Step 6 – Performance benchmarks and where it hurts
I ran three 512-token chat completions five times each on my desktop (Ryzen 5700X, RTX 3060 12 GB, 32 GB RAM):
- Llama 3: 15.2 tokens/s GPU, 4.1 tokens/s CPU
- Mistral: 17.8 tokens/s GPU, 4.3 tokens/s CPU
- Mixtral: 9.6 tokens/s GPU, 1.7 tokens/s CPU
GPT-4 Turbo in the same test averaged 38 tokens/s over fiber. So yes, local models are slower and dumber. But for control tasks (shell operations, calendar lookups, JSON parsing) they’re “good enough.”
Where they fail:
- Long-form reasoning beyond 2-3 chain-of-thought steps
- Precision code generation in obscure languages (Rust macros, HLSL)

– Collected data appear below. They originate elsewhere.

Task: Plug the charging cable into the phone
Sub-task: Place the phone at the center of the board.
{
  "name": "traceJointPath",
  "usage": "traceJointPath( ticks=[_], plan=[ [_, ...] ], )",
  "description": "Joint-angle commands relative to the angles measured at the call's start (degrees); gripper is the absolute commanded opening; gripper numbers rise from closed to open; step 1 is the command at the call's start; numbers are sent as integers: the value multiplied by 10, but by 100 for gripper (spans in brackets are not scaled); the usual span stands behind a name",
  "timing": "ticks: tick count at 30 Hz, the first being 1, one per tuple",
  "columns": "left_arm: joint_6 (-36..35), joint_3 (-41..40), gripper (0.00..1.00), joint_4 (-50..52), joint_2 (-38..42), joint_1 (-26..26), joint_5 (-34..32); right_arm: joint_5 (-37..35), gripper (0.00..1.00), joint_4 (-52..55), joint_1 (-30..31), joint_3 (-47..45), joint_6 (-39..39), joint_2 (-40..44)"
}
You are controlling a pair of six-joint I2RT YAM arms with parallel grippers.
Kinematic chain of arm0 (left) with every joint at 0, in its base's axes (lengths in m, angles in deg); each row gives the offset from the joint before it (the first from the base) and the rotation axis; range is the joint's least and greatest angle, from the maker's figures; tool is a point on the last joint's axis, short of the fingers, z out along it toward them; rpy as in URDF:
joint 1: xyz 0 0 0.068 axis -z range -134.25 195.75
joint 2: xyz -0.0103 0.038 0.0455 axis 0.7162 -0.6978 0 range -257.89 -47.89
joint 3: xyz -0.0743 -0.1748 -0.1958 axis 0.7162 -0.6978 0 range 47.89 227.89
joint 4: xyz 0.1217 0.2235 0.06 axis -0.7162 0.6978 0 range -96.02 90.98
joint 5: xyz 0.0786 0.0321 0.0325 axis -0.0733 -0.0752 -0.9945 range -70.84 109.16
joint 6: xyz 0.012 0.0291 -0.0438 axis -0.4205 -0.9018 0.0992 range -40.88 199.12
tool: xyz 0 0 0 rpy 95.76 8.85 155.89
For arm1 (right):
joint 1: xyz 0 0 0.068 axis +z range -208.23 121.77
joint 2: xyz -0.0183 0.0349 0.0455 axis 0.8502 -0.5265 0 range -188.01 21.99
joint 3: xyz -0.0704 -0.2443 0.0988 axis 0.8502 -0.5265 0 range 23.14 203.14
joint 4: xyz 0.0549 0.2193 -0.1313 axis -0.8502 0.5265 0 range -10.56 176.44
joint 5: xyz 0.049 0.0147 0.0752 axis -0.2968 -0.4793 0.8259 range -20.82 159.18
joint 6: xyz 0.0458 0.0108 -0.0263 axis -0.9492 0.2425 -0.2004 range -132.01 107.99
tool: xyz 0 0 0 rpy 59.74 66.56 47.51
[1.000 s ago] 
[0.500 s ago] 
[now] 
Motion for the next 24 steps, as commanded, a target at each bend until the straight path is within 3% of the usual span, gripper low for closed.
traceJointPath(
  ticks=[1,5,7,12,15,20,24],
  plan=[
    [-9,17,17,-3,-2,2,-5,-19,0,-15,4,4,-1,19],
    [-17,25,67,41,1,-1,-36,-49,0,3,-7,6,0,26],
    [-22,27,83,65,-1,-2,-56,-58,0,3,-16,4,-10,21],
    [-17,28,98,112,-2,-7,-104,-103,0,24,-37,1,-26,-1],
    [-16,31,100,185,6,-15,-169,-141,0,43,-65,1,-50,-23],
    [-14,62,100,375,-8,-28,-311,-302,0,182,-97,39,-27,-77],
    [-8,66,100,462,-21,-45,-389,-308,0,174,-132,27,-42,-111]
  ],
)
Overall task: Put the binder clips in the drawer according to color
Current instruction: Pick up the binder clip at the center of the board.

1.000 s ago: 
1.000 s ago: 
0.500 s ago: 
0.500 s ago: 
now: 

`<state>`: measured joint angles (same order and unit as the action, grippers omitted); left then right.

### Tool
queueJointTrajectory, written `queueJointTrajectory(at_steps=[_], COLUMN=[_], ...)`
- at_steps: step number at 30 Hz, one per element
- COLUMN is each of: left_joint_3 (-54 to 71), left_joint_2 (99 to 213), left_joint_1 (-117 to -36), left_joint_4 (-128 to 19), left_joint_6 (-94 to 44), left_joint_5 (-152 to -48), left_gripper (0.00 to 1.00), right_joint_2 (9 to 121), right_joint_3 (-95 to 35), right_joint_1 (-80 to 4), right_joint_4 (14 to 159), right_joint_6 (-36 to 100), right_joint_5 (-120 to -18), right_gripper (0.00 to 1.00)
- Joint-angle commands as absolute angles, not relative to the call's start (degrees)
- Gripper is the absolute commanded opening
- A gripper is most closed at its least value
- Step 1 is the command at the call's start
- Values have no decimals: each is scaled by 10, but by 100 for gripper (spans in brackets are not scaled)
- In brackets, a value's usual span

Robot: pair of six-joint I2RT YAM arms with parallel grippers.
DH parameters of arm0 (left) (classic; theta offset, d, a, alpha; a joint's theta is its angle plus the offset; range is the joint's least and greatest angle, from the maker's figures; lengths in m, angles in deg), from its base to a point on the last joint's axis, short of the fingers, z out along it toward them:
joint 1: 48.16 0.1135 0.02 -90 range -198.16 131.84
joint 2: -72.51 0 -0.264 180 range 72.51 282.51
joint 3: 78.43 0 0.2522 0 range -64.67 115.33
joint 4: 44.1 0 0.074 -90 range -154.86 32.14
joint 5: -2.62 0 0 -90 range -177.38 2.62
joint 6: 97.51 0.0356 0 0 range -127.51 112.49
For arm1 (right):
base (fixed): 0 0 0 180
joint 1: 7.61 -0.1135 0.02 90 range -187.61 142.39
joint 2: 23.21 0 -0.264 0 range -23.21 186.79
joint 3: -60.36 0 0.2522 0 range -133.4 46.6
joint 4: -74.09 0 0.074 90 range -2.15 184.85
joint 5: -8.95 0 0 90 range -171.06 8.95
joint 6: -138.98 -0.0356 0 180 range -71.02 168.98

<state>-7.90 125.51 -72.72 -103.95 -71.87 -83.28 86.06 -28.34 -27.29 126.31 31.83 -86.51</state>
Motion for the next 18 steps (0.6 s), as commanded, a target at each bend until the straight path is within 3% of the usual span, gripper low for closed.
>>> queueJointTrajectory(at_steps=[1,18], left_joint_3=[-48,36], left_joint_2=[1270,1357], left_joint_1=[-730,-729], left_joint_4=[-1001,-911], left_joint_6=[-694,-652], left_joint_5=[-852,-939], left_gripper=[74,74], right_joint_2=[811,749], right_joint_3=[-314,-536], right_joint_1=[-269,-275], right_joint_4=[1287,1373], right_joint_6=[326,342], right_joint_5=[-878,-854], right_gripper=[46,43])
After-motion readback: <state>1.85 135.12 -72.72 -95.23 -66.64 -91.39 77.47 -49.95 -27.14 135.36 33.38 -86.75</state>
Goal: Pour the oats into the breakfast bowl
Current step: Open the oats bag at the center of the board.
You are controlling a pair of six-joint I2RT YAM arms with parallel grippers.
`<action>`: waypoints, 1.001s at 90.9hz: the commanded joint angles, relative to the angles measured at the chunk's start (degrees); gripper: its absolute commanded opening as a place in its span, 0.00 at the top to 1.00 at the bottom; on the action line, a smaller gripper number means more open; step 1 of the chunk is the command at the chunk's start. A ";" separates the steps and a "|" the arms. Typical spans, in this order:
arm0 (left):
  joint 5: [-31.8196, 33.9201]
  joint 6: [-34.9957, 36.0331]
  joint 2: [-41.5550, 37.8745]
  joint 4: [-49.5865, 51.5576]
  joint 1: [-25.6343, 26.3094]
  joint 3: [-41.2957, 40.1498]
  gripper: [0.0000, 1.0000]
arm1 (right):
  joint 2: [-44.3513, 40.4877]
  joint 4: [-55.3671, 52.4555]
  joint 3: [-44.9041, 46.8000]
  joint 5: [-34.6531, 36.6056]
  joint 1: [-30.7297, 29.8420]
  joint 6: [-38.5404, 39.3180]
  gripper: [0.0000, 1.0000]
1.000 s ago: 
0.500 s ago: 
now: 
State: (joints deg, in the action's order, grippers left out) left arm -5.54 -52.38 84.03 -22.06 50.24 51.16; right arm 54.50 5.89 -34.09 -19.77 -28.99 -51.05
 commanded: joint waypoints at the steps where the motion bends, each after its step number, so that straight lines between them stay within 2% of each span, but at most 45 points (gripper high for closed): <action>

- Multilingual output outside EN/FR/ES
For those, point OpenClaw to a paid API just for the heavy query and keep the rest local. Hybrid setups are cheap and keep most text private.
Cost comparison: numbers on the table
One-time costs to download models: your bandwidth bill. After that:
- Electricity: My watt-meter shows 110 W idle, 185 W generating 10 tokens/s on GPU. That’s $0.011/hour at $0.12/kWh.
- Hardware amortization: $400 used RTX 3060 over three years ≈ $11/month.
At 1 M tokens/day, local costs ~$15/month. GPT-4 Turbo at $10/1M input + $30/1M output would be $40/month. Break-even is easy if you’re high volume, not so if you’re casual.
Trade-offs and maintenance tips
- Updates: Ollama releases weekly; each bump re-quantizes models. Script it:
sudo apt update && sudo apt upgrade -y ollama
ollama pull --all # grabs new weights only if changed
- Disk pressure: Archive unused models with
ollama rm MODELNAME. - Monitoring: Expose
node --inspecton OpenClaw and usehtopfor runtime leaks. - Back-offs: Set
maxRetries=0in OpenClaw when local; retries hammer the same host and just slow everything.
Practical next step
Clone your agent repo, follow the five steps above, and time a full workflow (e.g., “summarize 50 lines of log then file a GitHub issue”). If latency or quality is unacceptable, mix in a cloud model selectively rather than scrapping local hosting entirely. The toggles are already in gateway.config.js; you can switch models per-tool. That’s usually all the privacy and cost control a small team needs.